Так в нашей семье, где настолько было развито понятие о долге и чести, что отец мне, шестнадцатилетней, перед своим арестом сказал: «Я знаю, что и ты будешь сидеть. Но никогда не примиряйся с несправедливостью», — совершалась большая несправедливость, но мы этого до поры не замечали.
А на дворе стояли 1948, 1949, 1950 годы.
Получая паспорт, я охотно предпочла записаться русской: отец так и остался по документам русским, и я по закону имела право выбора. Разоблачил меня следователь, не поленившись выяснить, кем на самом деле был по национальности мой отец, и угрожая исправить моё отчество с «Александровны» на «Израилевну». Унижение, пережитое в этот момент, было очень сильным. Мне больше не хотелось, чтобы меня принимали за русскую, и это, наверное, было первым толчком к развитию процесса, который продолжается поныне.

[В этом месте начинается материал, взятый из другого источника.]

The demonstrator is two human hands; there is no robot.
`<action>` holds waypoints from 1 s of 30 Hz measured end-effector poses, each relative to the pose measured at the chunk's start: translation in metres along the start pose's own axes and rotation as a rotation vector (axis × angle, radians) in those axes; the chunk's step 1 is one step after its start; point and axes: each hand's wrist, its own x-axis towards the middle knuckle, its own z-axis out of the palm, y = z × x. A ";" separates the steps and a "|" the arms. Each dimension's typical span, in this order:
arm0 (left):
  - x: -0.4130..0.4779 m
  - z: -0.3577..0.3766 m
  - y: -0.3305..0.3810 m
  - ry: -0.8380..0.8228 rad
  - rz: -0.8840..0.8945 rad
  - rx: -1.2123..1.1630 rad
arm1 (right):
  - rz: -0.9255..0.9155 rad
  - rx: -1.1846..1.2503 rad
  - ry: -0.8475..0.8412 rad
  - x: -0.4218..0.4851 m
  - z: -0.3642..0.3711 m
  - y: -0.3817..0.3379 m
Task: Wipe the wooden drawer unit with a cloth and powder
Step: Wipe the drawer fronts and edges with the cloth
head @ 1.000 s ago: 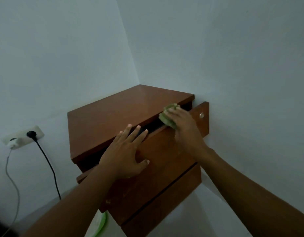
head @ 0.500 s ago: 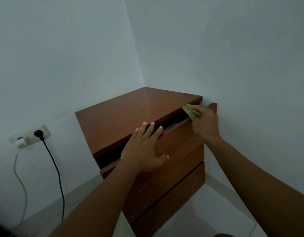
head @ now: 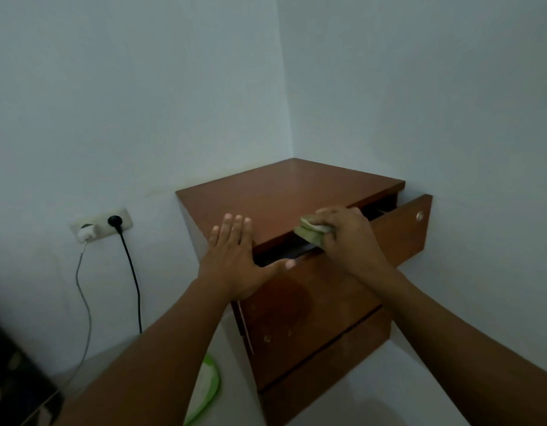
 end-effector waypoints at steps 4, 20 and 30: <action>0.000 0.001 -0.002 -0.028 0.007 -0.040 | -0.028 0.001 -0.216 0.019 0.026 -0.027; 0.005 0.002 -0.008 -0.018 0.080 0.003 | -0.226 -0.051 -0.273 -0.031 0.024 0.003; -0.001 -0.001 0.002 0.035 0.246 0.028 | 0.044 -0.031 0.034 -0.025 0.014 0.063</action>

Конечно, проявления антисемитизма меня возмущали. Что за вздорные, бесчеловечные теории! Ведь люди по-настоящему отличаются друг от друга не по национальному признаку, а по тому, добрые они или злые, умные или глупые и т. п. И объединяет людей или разводит не это. Мне возражали: антисемиты, однако, объединяют евреев по признаку их еврейства, не интересуясь их человеческими различиями. Но мне казалось, что логике антисемитов я не обязана следовать. Со временем я убеждалась, что логика антисемитов нас тоже к чему-то обязывает, но в те лагерные годы была тверда в своём горячем интернационализме, и это определяло и моё отношение к людям, и всё восприятие жизни.